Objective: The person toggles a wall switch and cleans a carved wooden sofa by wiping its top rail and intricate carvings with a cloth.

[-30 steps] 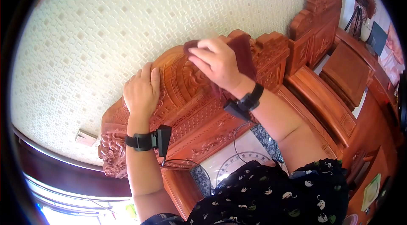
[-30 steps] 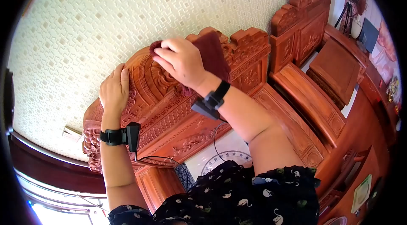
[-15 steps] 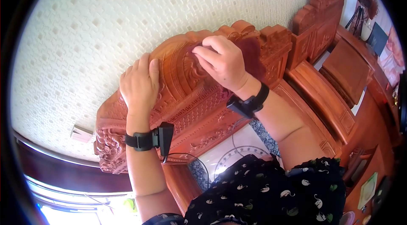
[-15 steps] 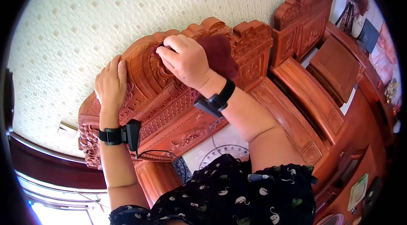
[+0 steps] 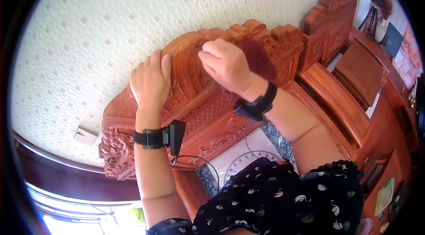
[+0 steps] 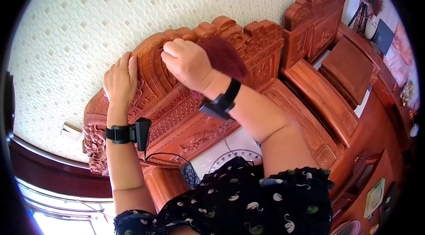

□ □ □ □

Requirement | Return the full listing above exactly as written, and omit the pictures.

Answer for this exercise |
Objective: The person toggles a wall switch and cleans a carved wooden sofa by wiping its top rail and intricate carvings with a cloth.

[-30 steps] 
[-30 steps] 
[-15 steps] 
[-15 steps] 
[+0 steps] 
[+0 steps] 

The requested output has now been given in full.